We request instructions as to whether you wish us to tender any or all of the Shares held by us for your account, upon the terms and subject to the conditions set forth in the enclosed Offer to Purchase and the Letter of Transmittal.
Please note carefully the following:
1. The Offer Price for the Offer is $0.4570 per Share, net to you in cash, without interest thereon and less any applicable withholding taxes.
2. The Offer is being made for all outstanding Shares.
3. The Offer and withdrawal rights will expire at 12:00 midnight, New York City time, at the end of the day on May 2, 2011, unless the Offer is extended or earlier terminated.

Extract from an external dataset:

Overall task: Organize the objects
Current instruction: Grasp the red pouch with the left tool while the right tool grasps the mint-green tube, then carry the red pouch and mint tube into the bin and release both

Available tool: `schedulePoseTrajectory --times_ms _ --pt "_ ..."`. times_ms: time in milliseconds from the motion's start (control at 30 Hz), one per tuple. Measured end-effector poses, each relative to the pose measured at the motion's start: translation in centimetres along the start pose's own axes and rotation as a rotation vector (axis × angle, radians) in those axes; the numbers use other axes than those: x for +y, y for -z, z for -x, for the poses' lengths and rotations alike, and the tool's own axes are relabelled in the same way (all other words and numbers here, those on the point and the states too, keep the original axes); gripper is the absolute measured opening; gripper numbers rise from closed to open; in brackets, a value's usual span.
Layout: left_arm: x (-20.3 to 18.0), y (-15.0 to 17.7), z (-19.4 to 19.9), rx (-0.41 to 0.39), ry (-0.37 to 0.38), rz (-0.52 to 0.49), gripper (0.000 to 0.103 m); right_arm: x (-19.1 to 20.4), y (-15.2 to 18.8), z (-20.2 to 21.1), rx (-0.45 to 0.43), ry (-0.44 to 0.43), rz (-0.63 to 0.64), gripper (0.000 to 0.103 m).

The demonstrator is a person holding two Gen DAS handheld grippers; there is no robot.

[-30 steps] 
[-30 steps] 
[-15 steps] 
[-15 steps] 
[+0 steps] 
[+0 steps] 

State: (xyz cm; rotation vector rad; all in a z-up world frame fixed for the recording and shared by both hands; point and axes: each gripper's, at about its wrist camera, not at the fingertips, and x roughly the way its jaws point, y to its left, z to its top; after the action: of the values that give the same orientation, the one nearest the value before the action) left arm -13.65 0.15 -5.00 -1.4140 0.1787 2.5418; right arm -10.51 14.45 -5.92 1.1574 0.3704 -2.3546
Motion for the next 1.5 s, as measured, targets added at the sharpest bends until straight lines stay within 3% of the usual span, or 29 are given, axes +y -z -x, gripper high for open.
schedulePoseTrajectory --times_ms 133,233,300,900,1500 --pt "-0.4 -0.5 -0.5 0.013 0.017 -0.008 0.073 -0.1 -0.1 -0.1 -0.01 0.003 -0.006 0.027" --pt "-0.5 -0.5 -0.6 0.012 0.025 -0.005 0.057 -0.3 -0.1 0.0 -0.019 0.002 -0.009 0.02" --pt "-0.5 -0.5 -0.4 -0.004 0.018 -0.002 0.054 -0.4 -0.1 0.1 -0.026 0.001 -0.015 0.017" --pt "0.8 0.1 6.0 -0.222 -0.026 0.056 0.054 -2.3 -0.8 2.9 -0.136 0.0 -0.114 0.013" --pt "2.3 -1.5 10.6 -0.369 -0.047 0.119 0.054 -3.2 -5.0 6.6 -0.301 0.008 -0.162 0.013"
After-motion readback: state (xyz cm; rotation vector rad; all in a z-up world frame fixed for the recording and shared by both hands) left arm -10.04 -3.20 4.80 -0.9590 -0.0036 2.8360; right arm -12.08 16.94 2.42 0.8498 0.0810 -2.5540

4. Consummation of the Offer is conditioned upon, among other things, the Merger Agreement not being terminated in accordance with its terms and each of (i) the Minimum Tender Condition (as described below), and (ii) other customary conditions (as described in “The Transaction – Conditions to the Offer” of the Offer to Purchase) being satisfied. The Minimum Tender Condition requires that the number of Shares that have been validly tendered and not validly withdrawn prior to the then scheduled Expiration Date, together with the number of Shares (if any) then owned by Parent and its subsidiaries, represents at least a majority of the total number of outstanding Shares on a fully diluted basis.
5. Tendering stockholders who are record owners of their Shares and who tender directly to Computershare Trust Company, N.A will not be obligated to pay brokerage fees or commissions or, except as otherwise provided in Instruction 6 of the Letter of Transmittal, stock transfer taxes with respect to the purchase of Shares by the Purchaser pursuant to the Offer.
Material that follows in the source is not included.